Another point of confusion is whether these data correspond to the re-stacked and un-"fixed" data, or the final post-processed product. According to the wind-repair notebook linked above, these data do indeed match data that has been restacked using the most recent version of the restacking code. This means they should correspond to the data in `/rcs/project_data/wrf_data/hourly/`, if *those* data were also restacked using the most recent code. So here is a check to see whether these data actually match the data in `/rcs/project_data/wrf_data/hourly/` for a variety of variable/year/model combinations:

In [109]:
import xarray as xr
import numpy as np
import itertools
from pathlib import Path

def compare_restacked_data(restacked_fp, original_fp, var, year, month=None, day=None):
    if month is None:
        month = str(np.random.randint(1, 12)).zfill(2)
    if day is None:
        day = str(np.random.randint(1, 28)).zfill(2)
        
    with xr.open_dataset(restacked_fp) as ds:
        restacked_arr = ds[var].sel(time=f"{year}-{month}-{day}T00:00:00").values

    with xr.open_dataset(original_fp) as ds:
        original_arr = ds[var].sel(time=f"{year}-{month}-{day}T00:00:00").values

    print("match:", np.all(original_arr == restacked_arr))

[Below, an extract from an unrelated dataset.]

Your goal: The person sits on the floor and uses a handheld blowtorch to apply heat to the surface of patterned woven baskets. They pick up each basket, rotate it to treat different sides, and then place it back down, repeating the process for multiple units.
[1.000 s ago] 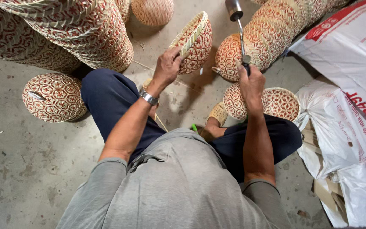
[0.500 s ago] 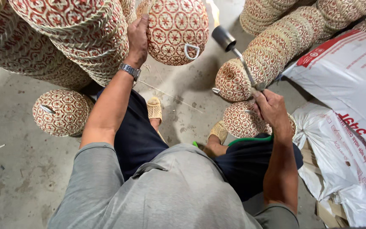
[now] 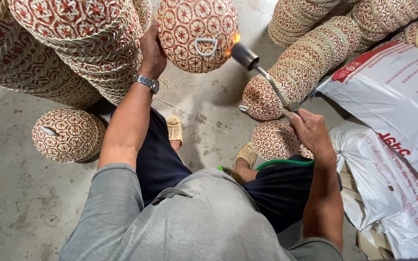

original_dir = Path("/rcs/project_data/wrf_data/hourly")
sep19_dir = Path("/rcs/project_data/WRF_DATA_SEP2019")

# some random variables (not wind on purpose because this 
# directory does not have them because of wind issue
variables = ["acsnow", "pcpt", "t2", "lwupb", "snow", "ght"]
models = ["ccsm", "gfdl"]
year = 2012

for var, model in itertools.product(variables, models):
    og_fp = list(original_dir.joinpath(var).glob(f"*{model}*{year}*"))[0]
    s19_fp = list(sep19_dir.joinpath(var).glob(f"*{model}*{year}*"))[0]
    print(f"Variable: {var}; Model: {model}", end="......")
    print("size:", s19_fp.stat().st_size == og_fp.stat().st_size, end="...")
    compare_restacked_data(s19_fp, og_fp, var.upper(), year)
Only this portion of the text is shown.